So how do you create that system where first you believe that’s true, you believe that by creating balance in your life you’re actually creating better science. Then the question is, how do you practically do it? And it took me a lot of trial and error on the practice part. I think I believed it somehow in the beginning, but it took a lot of work to figure out how to practically work in a system that was not encouraging that behavior at all.
And so at different points during my career I talked to people about my strategies and I wasn’t very shy about it. I didn’t advertise it openly, but a lot of people I know knew everything in that article. And they were often shocked. They said, “I don’t think people know this can be done…” “I don’t believe you can do this…” It’s like, “Are you sure, would you ever say this out loud?”
This went on for a while, and then I got really upset. I thought this is ridiculous, how can people go with these false views of life? I guess my article was kind of an attempt to come clean. I didn’t want people to think that I was willing to be that person. Even with tenure, I’m not willing to be that person. So I wanted to come clean and I wanted to put it out there that I don’t believe that a system that encourages people to give it all up in the name of science is a good system.
I remember the line that struck me the most in there. You’re writing to the public and you say in that article, “If a department or a university decides that I’m not giving that percent of my life to them that works for them, well I guess I’ll go somewhere else, and if a marriage partner felt that I wasn’t giving…” It seems like you’re really willing to say that the whole may not fit with people and you’ve got to find people that it fits with.
Response to Her Scientific American Essay
It’s interesting. You’d be surprised, I got so much email afterwards. And to each person, there was a different part of the article that spoke to them. People reflecting back to me what I said has been hugely beneficial to me. It’s made me much stronger and much more committed to thinking openly about these issues and also understanding the issues from other perspectives.
So that is one example. I think that what I was trying to get is that all of us fear failure. Right? We fear failure in a big way. And in society we set up certain things to be all or nothing. Marriage is one of them. Divorce is like, “Oh my God, you know, marriage is supposed to be for forever,” and tenure is supposed to be for forever. And I thought, “Wow, this is really setting you up, because now you look at that and the fear that something that’s going to be for forever doesn’t happen to you – and you’re devastated.”
So how do you attack that? Well, first is to realize nothing is forever. I’ve decided that is actually the stupid thing. You can quit a job and you can quit a marriage. And to me, the possibility of quitting a marriage was very important. I saw a lot of women in my family suffer because divorce wasn’t allowed. So as far as I was concerned, divorce is one of the best things that comes with it. But the flip side is, the other person can divorce you too.

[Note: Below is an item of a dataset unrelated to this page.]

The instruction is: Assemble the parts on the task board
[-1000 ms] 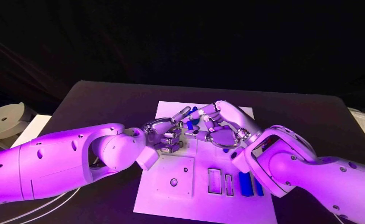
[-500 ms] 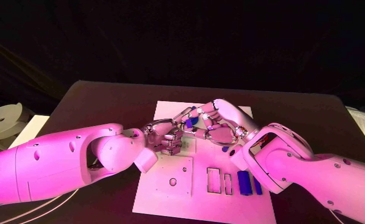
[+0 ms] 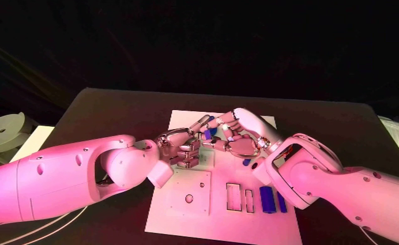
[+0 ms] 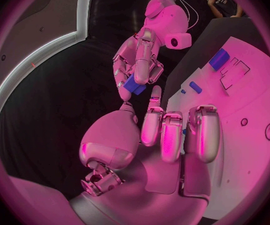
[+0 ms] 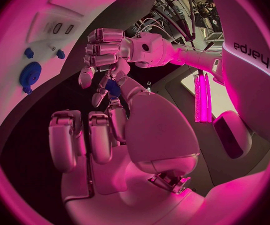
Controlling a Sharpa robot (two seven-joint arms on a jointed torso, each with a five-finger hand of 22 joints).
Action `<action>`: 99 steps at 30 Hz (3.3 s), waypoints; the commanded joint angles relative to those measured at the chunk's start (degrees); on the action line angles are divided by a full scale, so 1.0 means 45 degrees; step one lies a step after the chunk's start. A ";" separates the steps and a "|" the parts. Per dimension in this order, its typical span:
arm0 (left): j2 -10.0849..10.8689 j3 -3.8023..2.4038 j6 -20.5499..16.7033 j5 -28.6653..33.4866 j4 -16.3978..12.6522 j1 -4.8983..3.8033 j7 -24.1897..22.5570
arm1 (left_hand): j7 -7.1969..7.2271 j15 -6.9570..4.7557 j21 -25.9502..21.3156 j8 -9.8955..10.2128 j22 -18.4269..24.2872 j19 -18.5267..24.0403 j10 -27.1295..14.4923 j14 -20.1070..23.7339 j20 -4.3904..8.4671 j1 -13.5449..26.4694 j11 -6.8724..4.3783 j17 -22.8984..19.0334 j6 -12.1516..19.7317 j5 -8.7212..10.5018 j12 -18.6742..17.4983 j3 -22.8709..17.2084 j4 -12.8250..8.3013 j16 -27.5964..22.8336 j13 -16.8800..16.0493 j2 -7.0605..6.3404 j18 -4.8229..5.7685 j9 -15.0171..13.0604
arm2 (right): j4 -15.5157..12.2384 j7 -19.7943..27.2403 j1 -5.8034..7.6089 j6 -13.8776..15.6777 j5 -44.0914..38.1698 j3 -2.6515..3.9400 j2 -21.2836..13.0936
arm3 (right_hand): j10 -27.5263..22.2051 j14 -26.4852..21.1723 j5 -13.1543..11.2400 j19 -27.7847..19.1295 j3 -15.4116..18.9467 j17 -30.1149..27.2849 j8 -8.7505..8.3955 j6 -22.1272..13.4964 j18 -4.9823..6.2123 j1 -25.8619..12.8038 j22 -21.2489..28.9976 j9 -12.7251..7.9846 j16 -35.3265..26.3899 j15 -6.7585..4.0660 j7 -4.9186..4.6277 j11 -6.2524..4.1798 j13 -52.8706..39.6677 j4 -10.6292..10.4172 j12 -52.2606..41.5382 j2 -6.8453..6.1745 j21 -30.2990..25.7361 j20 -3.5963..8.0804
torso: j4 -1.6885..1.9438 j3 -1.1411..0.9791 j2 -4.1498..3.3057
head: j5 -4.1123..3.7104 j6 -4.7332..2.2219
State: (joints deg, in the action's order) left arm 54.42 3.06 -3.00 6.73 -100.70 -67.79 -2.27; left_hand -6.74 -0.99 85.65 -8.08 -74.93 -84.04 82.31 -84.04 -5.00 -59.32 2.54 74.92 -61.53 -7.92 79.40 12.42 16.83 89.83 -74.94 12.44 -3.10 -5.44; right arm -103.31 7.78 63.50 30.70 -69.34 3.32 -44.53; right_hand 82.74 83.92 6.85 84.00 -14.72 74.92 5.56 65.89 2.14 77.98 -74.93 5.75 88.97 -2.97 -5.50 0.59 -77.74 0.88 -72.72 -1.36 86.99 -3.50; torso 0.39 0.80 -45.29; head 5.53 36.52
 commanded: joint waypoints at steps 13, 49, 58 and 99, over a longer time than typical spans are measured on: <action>0.0038 -0.0008 0.0320 0.0356 -0.0060 -0.0002 -0.0606 | 0.0043 -0.0122 0.0117 -0.0098 -0.1396 -0.0457 0.0147 -0.1324 0.0055 -0.0393 -0.0106 0.3351 -0.0185 -0.0048 0.0115 -0.0034 -0.0114 0.0038 -0.0403 0.0243 0.0268 -0.0120 | 0.0239 -0.0280 -0.0044 -0.0813 -0.0565 0.0002 0.0021 | 0.0114 0.1278 0.0044 0.0586 -0.0054 0.3031 0.0055 0.0169 -0.0158 0.0068 -0.1950 0.0018 0.0043 -0.0057 0.0053 -0.0012 -0.0095 0.0028 -0.0034 0.0142 0.0049 0.0098 | 0.0001 0.0004 -0.0006 | 0.0043 0.0063; 0.0110 -0.0005 0.0276 0.0252 0.0048 -0.0002 -0.0448 | 0.0103 -0.0171 0.0153 -0.0159 -0.1465 -0.0481 0.0196 -0.1324 0.0104 -0.0939 -0.0161 0.3351 -0.0281 -0.0078 0.0122 -0.0137 -0.0221 0.0038 -0.0464 0.0264 0.0280 -0.0259 | 0.0200 -0.0333 -0.0046 -0.0483 -0.0690 0.0009 -0.0179 | 0.0128 0.1284 0.0057 0.0596 -0.0075 0.3061 0.0062 0.0195 -0.0162 0.0081 -0.1968 0.0025 0.0060 -0.0061 0.0063 -0.0018 -0.0108 0.0054 -0.0051 0.0151 0.0058 0.0101 | -0.0004 0.0007 0.0001 | 0.0052 0.0097; 0.0127 -0.0005 0.0284 0.0169 0.0058 -0.0002 -0.0422 | 0.0118 -0.0178 0.0164 -0.0182 -0.1489 -0.0491 0.0205 -0.1324 0.0110 -0.0988 -0.0172 0.3351 -0.0321 -0.0078 0.0129 -0.0143 -0.0225 0.0038 -0.0479 0.0260 0.0285 -0.0282 | 0.0239 -0.0295 -0.0046 -0.0352 -0.0754 0.0027 -0.0203 | 0.0120 0.1280 0.0066 0.0594 -0.0089 0.3042 0.0060 0.0200 -0.0161 0.0095 -0.1963 0.0026 0.0050 -0.0063 0.0065 -0.0021 -0.0092 0.0074 -0.0025 0.0153 0.0056 0.0102 | 0.0000 0.0006 -0.0004 | 0.0022 0.0094; 0.0267 -0.0012 -0.0305 0.0145 0.0375 -0.0005 -0.0447 | -0.0329 0.0098 0.0170 0.0485 -0.1500 -0.0478 -0.0170 -0.1324 -0.0098 -0.1303 0.0192 0.3351 0.0890 -0.0076 -0.0426 -0.0029 -0.0126 0.0038 0.0125 0.0124 0.0290 -0.0072 | 0.0309 -0.0328 -0.0047 -0.0601 -0.0728 0.0052 -0.0140 | 0.0142 0.1288 0.0087 0.0603 -0.0129 0.3077 0.0057 0.0217 -0.0164 0.0119 -0.1980 0.0031 0.0070 -0.0068 0.0066 -0.0024 -0.0121 0.0113 -0.0061 0.0174 0.0063 0.0107 | -0.0005 0.0013 0.0004 | 0.0034 0.0155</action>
State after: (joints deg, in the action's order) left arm 55.56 3.07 -3.81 7.69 -99.21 -67.79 -3.88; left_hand -8.18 -1.01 86.09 -6.15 -74.91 -84.03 81.74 -84.08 -5.00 -64.61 3.12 74.92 -57.99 -7.92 77.42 11.94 16.35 89.83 -74.27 13.18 -2.25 -5.84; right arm -102.04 6.38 63.33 28.49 -72.43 3.53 -45.28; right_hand 82.86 83.92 6.94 84.00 -14.96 74.91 5.56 66.02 2.15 78.07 -74.93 5.77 88.97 -2.97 -5.62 0.47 -77.35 1.28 -73.38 -1.45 86.98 -3.50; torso 0.40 0.83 -45.29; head 5.64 37.15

So I figured, I can leave Harvard and Harvard can choose not to tenure me, and that is an acceptable choice versus being an indentured slave. On the other hand, I realize that having kids is the one decision that doesn’t come with that, so once you’ve had kids, there is no quitting.
That is forever…
That is forever. So I think actually that’s the decision people should really be thinking hard about, and that’s the one that should invoke fear. Because other ones… I think it’s good to remember that there’s lots of paths through life and most of us don’t know what our alternate paths would have looked like. We don’t know that we would have been unhappier somewhere else. So if you don’t expect everything to be forever, it reduces the bar – I’m not failing forever.
I think what I was trying to convey, is that yes, I do fear failure, but that’s just how it is, there is the possibility I fail and there’s no way around that. So let’s just go with it.
Success and Failure on Her Own Terms
But it sounds like you wanted to set the terms of what failure for you was. Failure for you was failing to demand at least the possibility of a whole life.
I agree. A sign that said, “If I succeed, it will be on my own terms,” was pasted on my desk for most of the seven years so that every day I could read it and remember it.
Of course, towards the end I realized that I still want success, I still want to get all the things I want. But I’ve seen a lot of people live really great lives after what would seem like really traumatic events. So I personally believe in, I don’t know if restoration is the right word or recovery or rejuvenation, but people can recover from amazingly difficult things, and tenure is just not one of them. It’s not, it’s really not. I have a cousin who lost a child. I mean, can you imagine? That chokes me up. It happened some twenty years ago and it still chokes me up because I got to watch part of it. Compared to that, I’m sorry, you’ve got to really scare me. So I do believe that my terms are better than what other people were promoting.
Does Pursuing a Whole Life Lead to Better Science?
It would be stupidly hypothetical for me to ask if you believe you would be as successful in robotics if you had not taken certain actions toward living that whole life years ago. But can you at least talk about how you think, for you, the two sides, the strong approach to work and the strong approach to life, have fed each other, or not?
I think there are lots of ways to look at that. First it’s really hard to dissect your own life. I know certain things about myself. When I get unhappy, I quit. So that’s not a good way to succeed generally, that if you get pushed to the corner, you quit. So a lot of my strategy is around keeping a big distance from the quitting point. So thinking well about myself and living a full life where there are many things in my life, many things in which I am making progress, that is one way of keeping myself away from quitting. Not all of your self-esteem is invested in one thing.
I think this works within research too. We try to do different projects. We teach, we do research, and we mentor our students. You always try to remember that there are many ways in which your life is valuable. Therefore, when one thing doesn’t go the way you planned, rather than get too hung up, you try to fix it, you try to understand it, you try to learn from it. You don’t sit there and label it as a failure and cause yourself to go down some downward spiral. Because, as my adviser so wisely said, “We spend way too much time labeling everything a success or failure, and if we just stop doing that all the time, we would actually be happier people.”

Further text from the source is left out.